元学園生Iさん手記を手掛かりとしたYさんの論考は、いろんな意味で衝撃だった。これは<ヤマギシ学育>に問題を感じ、それをその成り立ちから究明しようとする本格的な正論だったからである。当然、それに相応しい資料と論理的真っ当さと自己批判的心情を備えたものだった。と同時に現2013年の時点で、この論考が何らかの関心を抱く人々(ごく少数であろうが)にとって、どういう位置づけ、意味になってくるのかという、ある種複雑な感慨を抱かせることも否定しえない。その両面に目配りしながら私なりの感想を記したい。

この論はベースとなる「学育」「研鑽」理念について、Yさん自身が体験してきた山岸氏の原典の研究・渉猟からの解明がなされている。私にはこれまでそういう機会も、したがってその方向性も希薄だったから、ある意味では新鮮だった。もっともここで引用されている「子ども研鑽会資料」は実顕地時代に読んでとても感銘を受けたもので、2年ほど前に私なりの総括として「ジッケンチ学育外論」を書く際にも資料として段ボールを探し回ったが見つからなかった。

やはりいいものはいいのである。私は<村>外離脱以降まず自分の感覚とアタマで考え抜いてみるという志向でやってきたが、ジッケンチ論考を書く際にはいくつか山岸さんからの引用をさせていただいた。ただそれらについての長い自己哲学過程の結果として、現在では山岸さんも含めそういう<巨人たち>への依拠は、いわばイデオロギー的理念体系への信仰・盲信につながるという警戒感が強い。また時には<アンチ理念>的発想に流れがちであった。しかし『山岸巳代蔵全集』の編集にも関わったYさんの感想としては「何だこれは、山岸さんの言うことと実顕地でやってきたこととはかなり違うじゃないか」と感じたというのだ。これは只事ではない。

山岸原典と実顕地、学育の実態との違い

私はジッケンチが現在のような<惨状>を呈してきたのは、やはり山岸さんにも責任があることだとずっと考えてきた。いうまでもなく実顕地も学育もずっと「ヤマギシズム」の語を冠してきたのである。それにしても何か違う、特に延々と続いた当時の長時間労働の中でいわゆる青本の中の「なるべく働かないための研鑽」とか「働きすぎる―馬鹿働きを」の記述については将来的夢想ではないのではないかという気がしていた。しかし大筋の流れでは継承されてきたと思い込んできた。それが「かなり違う」というのだ。

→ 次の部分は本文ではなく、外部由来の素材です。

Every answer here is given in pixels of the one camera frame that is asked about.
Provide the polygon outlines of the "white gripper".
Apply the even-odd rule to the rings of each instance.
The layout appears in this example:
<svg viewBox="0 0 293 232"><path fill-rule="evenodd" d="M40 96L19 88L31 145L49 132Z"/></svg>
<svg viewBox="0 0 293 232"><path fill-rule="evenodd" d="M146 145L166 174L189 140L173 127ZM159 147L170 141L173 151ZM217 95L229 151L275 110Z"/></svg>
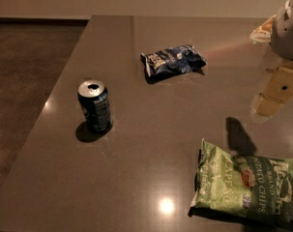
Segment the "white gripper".
<svg viewBox="0 0 293 232"><path fill-rule="evenodd" d="M293 60L293 0L287 0L277 14L254 29L249 37L258 43L271 42L275 54ZM268 73L270 79L257 96L254 113L270 118L293 98L293 61L268 70Z"/></svg>

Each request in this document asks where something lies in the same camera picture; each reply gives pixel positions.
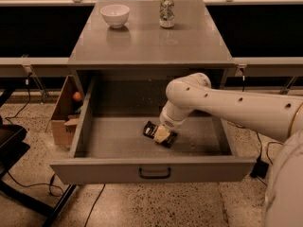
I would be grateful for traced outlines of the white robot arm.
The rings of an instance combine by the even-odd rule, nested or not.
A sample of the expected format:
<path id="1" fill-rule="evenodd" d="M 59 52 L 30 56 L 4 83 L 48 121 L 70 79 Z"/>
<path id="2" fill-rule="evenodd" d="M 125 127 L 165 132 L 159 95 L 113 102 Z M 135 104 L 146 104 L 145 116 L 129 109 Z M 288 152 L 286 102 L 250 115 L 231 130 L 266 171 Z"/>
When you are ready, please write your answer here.
<path id="1" fill-rule="evenodd" d="M 259 132 L 283 144 L 270 171 L 261 227 L 303 227 L 303 98 L 217 90 L 195 73 L 172 80 L 160 124 L 177 130 L 195 110 Z"/>

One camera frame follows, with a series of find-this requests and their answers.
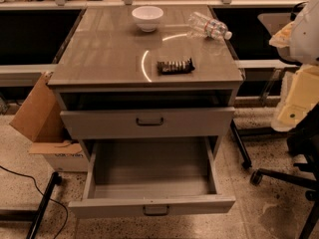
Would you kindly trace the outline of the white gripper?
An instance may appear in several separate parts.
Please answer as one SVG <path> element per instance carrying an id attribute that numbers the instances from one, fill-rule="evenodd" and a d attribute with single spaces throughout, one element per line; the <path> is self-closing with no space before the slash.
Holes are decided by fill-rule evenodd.
<path id="1" fill-rule="evenodd" d="M 269 44 L 277 48 L 279 60 L 286 64 L 298 64 L 288 48 L 293 25 L 293 22 L 288 23 L 269 40 Z M 295 128 L 318 103 L 318 66 L 302 65 L 295 73 L 286 72 L 271 127 L 276 131 Z"/>

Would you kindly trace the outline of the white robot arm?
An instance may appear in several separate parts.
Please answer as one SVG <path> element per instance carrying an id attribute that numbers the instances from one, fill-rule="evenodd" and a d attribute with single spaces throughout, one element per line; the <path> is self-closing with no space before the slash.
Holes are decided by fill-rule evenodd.
<path id="1" fill-rule="evenodd" d="M 288 48 L 290 58 L 301 63 L 299 70 L 288 74 L 291 85 L 282 85 L 281 101 L 271 122 L 276 131 L 289 131 L 319 103 L 319 0 L 309 0 L 269 44 Z"/>

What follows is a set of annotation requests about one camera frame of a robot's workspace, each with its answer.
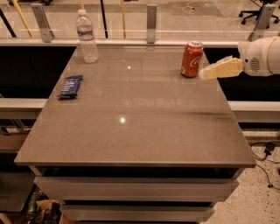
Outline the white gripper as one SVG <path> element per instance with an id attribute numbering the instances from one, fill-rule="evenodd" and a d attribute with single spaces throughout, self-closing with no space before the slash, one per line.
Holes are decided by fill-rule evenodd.
<path id="1" fill-rule="evenodd" d="M 199 71 L 202 80 L 238 76 L 271 76 L 276 73 L 276 38 L 259 38 L 238 45 L 240 59 L 227 56 Z"/>

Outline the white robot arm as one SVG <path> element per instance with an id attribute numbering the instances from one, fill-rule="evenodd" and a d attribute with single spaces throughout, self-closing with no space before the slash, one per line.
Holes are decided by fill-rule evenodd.
<path id="1" fill-rule="evenodd" d="M 242 72 L 268 77 L 280 74 L 280 37 L 259 38 L 238 45 L 240 58 L 227 56 L 199 70 L 202 80 L 230 78 Z"/>

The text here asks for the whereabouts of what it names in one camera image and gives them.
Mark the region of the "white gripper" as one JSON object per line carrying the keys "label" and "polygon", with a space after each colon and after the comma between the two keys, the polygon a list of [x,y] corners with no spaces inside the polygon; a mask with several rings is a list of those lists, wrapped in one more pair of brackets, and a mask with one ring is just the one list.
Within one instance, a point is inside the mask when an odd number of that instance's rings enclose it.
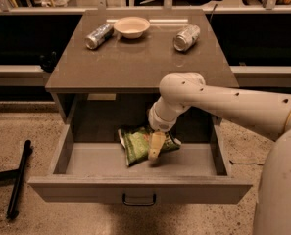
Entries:
{"label": "white gripper", "polygon": [[153,104],[149,110],[148,121],[150,127],[156,132],[153,132],[149,138],[149,161],[154,161],[158,158],[166,140],[166,134],[164,132],[170,131],[176,124],[177,118],[188,109],[189,106],[169,103],[163,97],[160,97]]}

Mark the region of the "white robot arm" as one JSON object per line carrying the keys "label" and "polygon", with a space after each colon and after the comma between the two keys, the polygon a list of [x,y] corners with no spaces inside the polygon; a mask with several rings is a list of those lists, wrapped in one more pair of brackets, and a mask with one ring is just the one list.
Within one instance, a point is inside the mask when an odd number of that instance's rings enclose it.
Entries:
{"label": "white robot arm", "polygon": [[167,132],[191,107],[274,142],[258,188],[253,235],[291,235],[291,95],[208,86],[198,73],[172,73],[149,111],[152,129]]}

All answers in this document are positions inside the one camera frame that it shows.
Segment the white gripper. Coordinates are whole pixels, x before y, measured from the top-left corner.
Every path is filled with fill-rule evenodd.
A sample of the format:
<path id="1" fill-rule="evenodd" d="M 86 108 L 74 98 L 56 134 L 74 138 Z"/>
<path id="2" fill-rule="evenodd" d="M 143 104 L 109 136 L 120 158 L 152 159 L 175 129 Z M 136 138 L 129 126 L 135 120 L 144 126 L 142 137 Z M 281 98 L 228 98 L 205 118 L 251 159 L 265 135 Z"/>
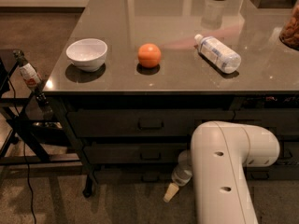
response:
<path id="1" fill-rule="evenodd" d="M 184 150 L 178 155 L 178 165 L 172 172 L 172 181 L 164 195 L 164 201 L 169 203 L 177 194 L 179 187 L 185 186 L 192 178 L 192 159 L 191 152 Z"/>

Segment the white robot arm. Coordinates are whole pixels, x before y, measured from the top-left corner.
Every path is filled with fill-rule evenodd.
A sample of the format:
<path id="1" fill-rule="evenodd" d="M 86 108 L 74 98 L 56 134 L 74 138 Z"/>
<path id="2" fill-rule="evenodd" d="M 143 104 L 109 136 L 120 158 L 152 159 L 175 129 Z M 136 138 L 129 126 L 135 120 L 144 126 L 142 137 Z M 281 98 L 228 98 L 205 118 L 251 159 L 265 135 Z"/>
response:
<path id="1" fill-rule="evenodd" d="M 192 181 L 197 224 L 259 224 L 243 169 L 268 167 L 279 152 L 277 138 L 263 127 L 205 122 L 179 154 L 164 201 Z"/>

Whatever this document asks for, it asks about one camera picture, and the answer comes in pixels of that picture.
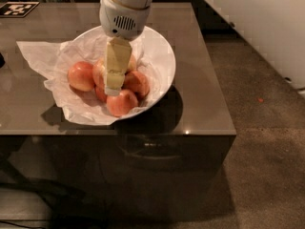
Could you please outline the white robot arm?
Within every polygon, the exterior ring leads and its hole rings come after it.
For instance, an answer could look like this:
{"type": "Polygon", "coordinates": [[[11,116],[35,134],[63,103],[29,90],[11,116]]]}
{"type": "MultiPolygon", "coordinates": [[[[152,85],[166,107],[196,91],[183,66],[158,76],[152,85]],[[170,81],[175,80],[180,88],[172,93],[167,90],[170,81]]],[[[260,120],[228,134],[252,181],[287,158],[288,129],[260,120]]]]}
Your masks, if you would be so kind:
{"type": "MultiPolygon", "coordinates": [[[[110,37],[134,40],[153,0],[100,0],[110,37]]],[[[305,0],[204,0],[299,94],[305,93],[305,0]]]]}

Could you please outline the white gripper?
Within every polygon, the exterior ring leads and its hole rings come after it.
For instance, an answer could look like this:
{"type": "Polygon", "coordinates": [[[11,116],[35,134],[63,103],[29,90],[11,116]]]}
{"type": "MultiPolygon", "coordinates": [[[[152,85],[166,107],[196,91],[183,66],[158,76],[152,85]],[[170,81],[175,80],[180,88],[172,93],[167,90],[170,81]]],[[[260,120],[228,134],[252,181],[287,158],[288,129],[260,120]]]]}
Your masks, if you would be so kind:
{"type": "Polygon", "coordinates": [[[113,37],[107,42],[105,54],[106,95],[119,95],[132,55],[128,40],[142,33],[150,9],[151,0],[100,0],[101,26],[107,36],[113,37]]]}

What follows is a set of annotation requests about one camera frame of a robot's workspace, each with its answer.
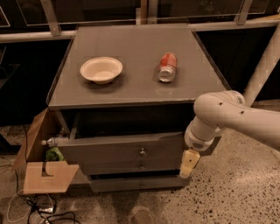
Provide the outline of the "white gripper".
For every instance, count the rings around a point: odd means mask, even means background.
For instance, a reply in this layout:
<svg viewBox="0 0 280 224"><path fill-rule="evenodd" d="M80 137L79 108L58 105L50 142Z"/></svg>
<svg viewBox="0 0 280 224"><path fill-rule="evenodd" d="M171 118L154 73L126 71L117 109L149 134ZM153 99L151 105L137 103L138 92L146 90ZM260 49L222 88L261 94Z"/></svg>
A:
<svg viewBox="0 0 280 224"><path fill-rule="evenodd" d="M181 160L179 176L186 179L192 173L200 160L198 151L206 151L214 139L222 132L216 125L210 125L195 117L185 131L185 144L190 150L185 150Z"/></svg>

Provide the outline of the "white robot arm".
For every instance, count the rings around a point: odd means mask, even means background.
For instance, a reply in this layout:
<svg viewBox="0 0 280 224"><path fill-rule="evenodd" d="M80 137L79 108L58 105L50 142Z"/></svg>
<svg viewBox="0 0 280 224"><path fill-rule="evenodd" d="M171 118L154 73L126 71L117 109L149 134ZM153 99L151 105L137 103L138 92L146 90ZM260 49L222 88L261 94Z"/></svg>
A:
<svg viewBox="0 0 280 224"><path fill-rule="evenodd" d="M272 35L243 94L234 90L207 93L193 105L194 119L185 131L186 150L179 176L186 179L223 129L229 128L280 150L280 113L252 108L280 58L280 27Z"/></svg>

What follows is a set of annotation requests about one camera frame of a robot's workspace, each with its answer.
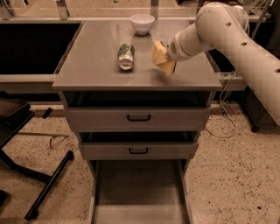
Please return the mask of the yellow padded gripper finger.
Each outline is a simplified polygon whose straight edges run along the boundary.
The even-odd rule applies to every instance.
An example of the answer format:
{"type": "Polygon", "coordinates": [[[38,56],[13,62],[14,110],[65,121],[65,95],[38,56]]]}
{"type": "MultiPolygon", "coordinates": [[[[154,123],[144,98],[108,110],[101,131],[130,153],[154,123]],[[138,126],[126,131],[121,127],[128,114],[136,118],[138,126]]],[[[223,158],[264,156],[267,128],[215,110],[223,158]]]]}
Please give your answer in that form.
{"type": "Polygon", "coordinates": [[[171,60],[160,64],[158,67],[164,72],[165,75],[170,76],[175,71],[176,62],[171,60]]]}
{"type": "Polygon", "coordinates": [[[169,60],[167,49],[160,40],[153,43],[151,58],[155,65],[163,64],[169,60]]]}

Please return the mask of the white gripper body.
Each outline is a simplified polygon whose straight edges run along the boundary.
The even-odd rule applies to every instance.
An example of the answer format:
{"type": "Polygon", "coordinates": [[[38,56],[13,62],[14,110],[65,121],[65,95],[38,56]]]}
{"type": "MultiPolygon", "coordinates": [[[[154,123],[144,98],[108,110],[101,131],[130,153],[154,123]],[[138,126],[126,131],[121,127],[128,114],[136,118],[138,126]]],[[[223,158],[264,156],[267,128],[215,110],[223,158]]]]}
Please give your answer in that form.
{"type": "Polygon", "coordinates": [[[176,33],[173,37],[168,39],[167,42],[167,52],[169,58],[174,61],[188,60],[190,56],[186,54],[179,42],[180,33],[176,33]]]}

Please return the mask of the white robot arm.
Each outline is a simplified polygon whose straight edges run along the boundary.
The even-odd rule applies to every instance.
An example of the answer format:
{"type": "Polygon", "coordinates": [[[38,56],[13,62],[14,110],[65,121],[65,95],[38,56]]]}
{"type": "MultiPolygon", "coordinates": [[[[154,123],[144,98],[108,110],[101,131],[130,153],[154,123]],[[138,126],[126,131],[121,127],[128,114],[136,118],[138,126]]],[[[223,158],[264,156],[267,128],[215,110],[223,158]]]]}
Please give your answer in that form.
{"type": "Polygon", "coordinates": [[[165,74],[171,75],[178,61],[218,50],[280,125],[280,59],[258,45],[247,34],[248,28],[249,18],[243,8],[207,3],[194,23],[169,38],[166,45],[156,41],[151,58],[165,74]]]}

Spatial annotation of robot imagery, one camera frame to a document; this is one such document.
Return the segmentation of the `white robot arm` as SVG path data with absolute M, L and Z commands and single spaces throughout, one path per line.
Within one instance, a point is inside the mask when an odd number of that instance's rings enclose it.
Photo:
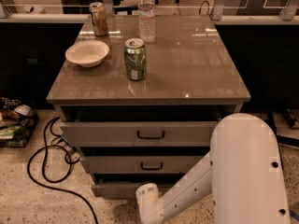
M 135 192 L 142 224 L 164 224 L 207 195 L 214 224 L 291 224 L 278 140 L 262 119 L 227 116 L 210 151 L 169 191 L 148 183 Z

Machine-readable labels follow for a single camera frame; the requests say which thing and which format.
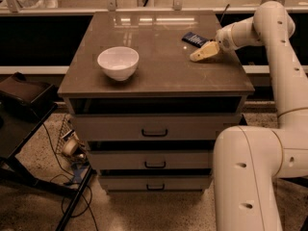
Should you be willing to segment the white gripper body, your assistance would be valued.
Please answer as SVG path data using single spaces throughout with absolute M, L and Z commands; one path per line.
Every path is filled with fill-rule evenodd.
M 222 51 L 230 51 L 233 49 L 233 40 L 231 31 L 228 29 L 219 29 L 216 33 L 216 42 Z

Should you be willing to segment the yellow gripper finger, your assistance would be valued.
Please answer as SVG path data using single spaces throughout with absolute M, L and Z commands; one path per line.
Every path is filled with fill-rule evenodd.
M 219 52 L 219 45 L 216 41 L 208 41 L 201 48 L 190 54 L 190 60 L 199 62 L 215 56 Z

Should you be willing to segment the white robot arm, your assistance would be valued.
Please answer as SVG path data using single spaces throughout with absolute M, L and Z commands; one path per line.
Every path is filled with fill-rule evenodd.
M 295 23 L 276 1 L 217 30 L 193 62 L 245 46 L 266 48 L 278 127 L 234 126 L 214 148 L 218 231 L 282 231 L 272 180 L 308 175 L 308 78 L 290 43 Z

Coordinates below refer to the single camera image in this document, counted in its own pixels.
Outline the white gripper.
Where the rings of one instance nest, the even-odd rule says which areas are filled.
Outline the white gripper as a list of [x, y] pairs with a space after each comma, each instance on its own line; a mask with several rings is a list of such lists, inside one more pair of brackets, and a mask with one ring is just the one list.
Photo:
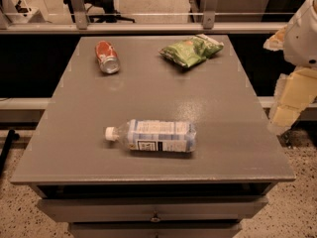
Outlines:
[[316, 0], [305, 0], [287, 27], [283, 26], [265, 40], [264, 48], [274, 52], [283, 50], [285, 60], [298, 65], [290, 75], [279, 76], [268, 114], [268, 129], [281, 135], [317, 97]]

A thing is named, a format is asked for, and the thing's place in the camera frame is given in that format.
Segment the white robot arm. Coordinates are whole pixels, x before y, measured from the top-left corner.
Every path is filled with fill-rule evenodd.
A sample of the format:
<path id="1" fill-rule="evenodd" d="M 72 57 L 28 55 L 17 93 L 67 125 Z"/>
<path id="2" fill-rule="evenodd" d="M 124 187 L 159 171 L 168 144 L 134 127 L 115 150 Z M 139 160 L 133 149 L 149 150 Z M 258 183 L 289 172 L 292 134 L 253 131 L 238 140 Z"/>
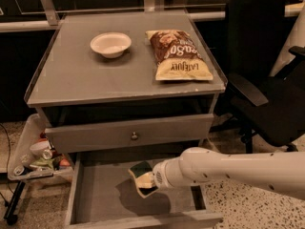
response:
<path id="1" fill-rule="evenodd" d="M 244 124 L 245 137 L 260 135 L 269 144 L 293 148 L 305 132 L 304 48 L 288 47 L 294 58 L 273 77 L 255 85 L 238 74 L 229 75 L 232 114 Z M 148 197 L 157 190 L 196 186 L 212 179 L 231 178 L 254 187 L 293 198 L 304 198 L 305 154 L 254 154 L 246 143 L 244 155 L 224 155 L 192 147 L 180 156 L 150 166 L 142 162 L 130 169 L 138 194 Z"/>

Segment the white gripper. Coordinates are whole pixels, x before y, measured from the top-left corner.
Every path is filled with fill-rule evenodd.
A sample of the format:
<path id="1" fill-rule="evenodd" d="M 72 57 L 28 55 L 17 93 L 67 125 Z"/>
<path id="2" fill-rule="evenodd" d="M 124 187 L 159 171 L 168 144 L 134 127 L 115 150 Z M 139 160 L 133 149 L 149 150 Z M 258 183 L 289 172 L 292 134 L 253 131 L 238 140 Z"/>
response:
<path id="1" fill-rule="evenodd" d="M 152 172 L 145 173 L 135 180 L 136 185 L 143 189 L 151 189 L 155 185 L 159 189 L 172 189 L 173 186 L 167 178 L 167 168 L 170 164 L 168 160 L 157 163 Z"/>

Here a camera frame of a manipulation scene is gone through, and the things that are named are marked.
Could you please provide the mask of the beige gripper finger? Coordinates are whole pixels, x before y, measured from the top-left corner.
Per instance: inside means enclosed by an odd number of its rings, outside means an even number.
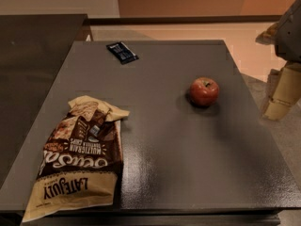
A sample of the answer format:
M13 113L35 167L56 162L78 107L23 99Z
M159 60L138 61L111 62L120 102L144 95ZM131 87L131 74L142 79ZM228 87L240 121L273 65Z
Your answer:
M266 84L261 112L269 120L283 119L301 99L301 64L288 61L280 70L272 69Z
M257 36L255 42L263 45L273 45L276 41L277 31L278 23L271 24L266 30Z

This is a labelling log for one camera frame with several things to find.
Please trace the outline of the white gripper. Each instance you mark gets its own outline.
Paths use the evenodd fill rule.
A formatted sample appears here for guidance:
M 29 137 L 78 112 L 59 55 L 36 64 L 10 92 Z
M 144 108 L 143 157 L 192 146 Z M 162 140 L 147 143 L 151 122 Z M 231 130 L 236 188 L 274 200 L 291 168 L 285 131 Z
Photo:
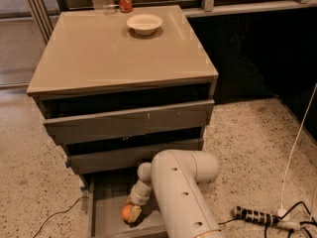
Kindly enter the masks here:
M 130 195 L 127 197 L 126 204 L 134 204 L 130 207 L 128 223 L 135 223 L 142 213 L 141 206 L 145 205 L 152 193 L 152 186 L 148 182 L 137 182 L 131 189 Z

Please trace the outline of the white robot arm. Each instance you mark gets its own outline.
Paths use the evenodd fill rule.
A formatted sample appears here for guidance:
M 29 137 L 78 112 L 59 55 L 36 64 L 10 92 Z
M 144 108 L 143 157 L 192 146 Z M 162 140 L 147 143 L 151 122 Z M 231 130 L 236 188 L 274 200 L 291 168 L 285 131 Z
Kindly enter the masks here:
M 168 238 L 225 238 L 199 186 L 213 182 L 219 163 L 202 151 L 164 150 L 138 167 L 134 184 L 122 209 L 132 224 L 151 196 L 157 199 Z

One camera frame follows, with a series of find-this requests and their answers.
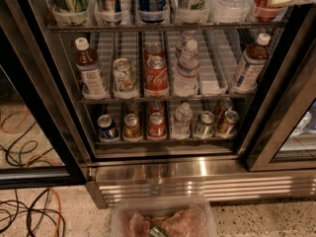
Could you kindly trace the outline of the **right iced tea bottle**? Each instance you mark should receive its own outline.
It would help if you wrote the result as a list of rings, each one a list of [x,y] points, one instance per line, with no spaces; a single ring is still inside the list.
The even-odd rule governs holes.
[[[245,48],[233,76],[236,87],[250,89],[255,85],[268,60],[268,44],[270,40],[271,36],[269,34],[260,33],[256,41]]]

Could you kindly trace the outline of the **iced tea bottle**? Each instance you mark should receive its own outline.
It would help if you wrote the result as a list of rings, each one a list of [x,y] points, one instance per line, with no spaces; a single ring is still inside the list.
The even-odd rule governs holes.
[[[91,48],[86,38],[75,41],[78,50],[76,66],[81,74],[82,81],[91,95],[102,95],[105,90],[105,79],[102,75],[98,52]]]
[[[260,33],[256,41],[245,48],[233,76],[236,87],[250,89],[255,85],[268,60],[268,44],[270,40],[271,36],[269,34]]]

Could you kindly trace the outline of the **front water bottle middle shelf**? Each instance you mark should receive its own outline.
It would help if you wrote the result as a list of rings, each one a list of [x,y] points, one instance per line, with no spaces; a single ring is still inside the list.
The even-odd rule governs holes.
[[[187,41],[181,51],[174,75],[174,90],[178,96],[195,95],[198,91],[198,42],[195,39]]]

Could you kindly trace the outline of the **green silver can bottom shelf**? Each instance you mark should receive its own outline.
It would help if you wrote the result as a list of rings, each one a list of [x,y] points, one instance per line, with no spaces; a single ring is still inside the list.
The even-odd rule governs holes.
[[[195,125],[195,134],[200,136],[212,136],[214,133],[214,114],[203,111],[199,114]]]

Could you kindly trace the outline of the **rear red can bottom shelf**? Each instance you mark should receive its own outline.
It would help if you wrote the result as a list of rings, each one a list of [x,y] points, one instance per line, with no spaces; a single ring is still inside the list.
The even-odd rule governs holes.
[[[162,101],[154,101],[149,103],[148,112],[150,114],[161,113],[163,114],[165,111],[165,106]]]

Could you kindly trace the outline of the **front red can bottom shelf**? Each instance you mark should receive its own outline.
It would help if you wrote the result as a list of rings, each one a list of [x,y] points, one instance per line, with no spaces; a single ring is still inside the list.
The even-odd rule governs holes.
[[[162,113],[153,113],[150,115],[148,134],[156,138],[166,135],[166,123]]]

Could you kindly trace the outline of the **gold can shelf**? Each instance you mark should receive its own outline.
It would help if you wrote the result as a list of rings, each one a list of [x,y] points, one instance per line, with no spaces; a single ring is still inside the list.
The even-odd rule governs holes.
[[[128,114],[124,118],[124,136],[137,138],[141,136],[139,117],[136,114]]]
[[[128,102],[126,104],[126,112],[128,114],[135,114],[138,117],[141,116],[141,106],[139,102]]]

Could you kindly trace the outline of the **front gold can bottom shelf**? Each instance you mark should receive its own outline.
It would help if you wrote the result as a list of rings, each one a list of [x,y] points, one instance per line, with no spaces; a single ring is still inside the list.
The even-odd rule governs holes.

そしてY論考を読み進むうちに、現在のヤマギシは学育論、実顕地論とも山岸巳代蔵理念とは異なった何かであり、にもかかわらずヤマギシズムと称するなら、そこに歪曲、捏造というコトバがチカチカしだす。それは原理念からの変節であり、いわば<裏切られた革命>の結果ではないかとさえ思えてくる。すなわち昔、学生運動に関わった頃、ロシア・マルクス主義(スターリニズム)への疑問から、初期マルクスの研究に向かった新左翼の潮流を思い出させた。

おそらく自分たちのやってきたことは、ヤマギシズムの実践どころではなく、いわばそのとんでもないガセネタを真実だと信じ、また人にも信じさせてきただけではなかったのか??  この思いはあれから十数年も経ちながら、改めて私にどうしようもない悔しさ、慚愧、空しさの感情を呼び起こす。

いうまでもないが思想というものは、常に理想を目指す現在・現実との格闘・超克のために、その初発の理念、原思想がその小部分において絶えず改訂・変更されていくことはありうることである。より革命的にないし現実的にという理由によって。そしてヤマギシでその過程に相当する人物は、のちに実顕地建設を領導した「造成派」のS氏だった。しかし、その骨子は本質的に不変であろうし、その点でS氏は山岸さんの後継者であると見做されてきた。しかもその過程はおおよそ理論や路線をめぐる<研鑽>として公開されており、私が参画してしばらく後に遭遇した1980年前後の「中調派」と「造成派」のある種の研鑽<闘争>はそのような印象を強めた。しかし「造成派」が全体を制して以降は、その部分は指導部ないし専門部門に集中され、一般メンバーにとってはその<不可触の聖域>から発せられた決定に沿うか否かだけが問題となってきたのである。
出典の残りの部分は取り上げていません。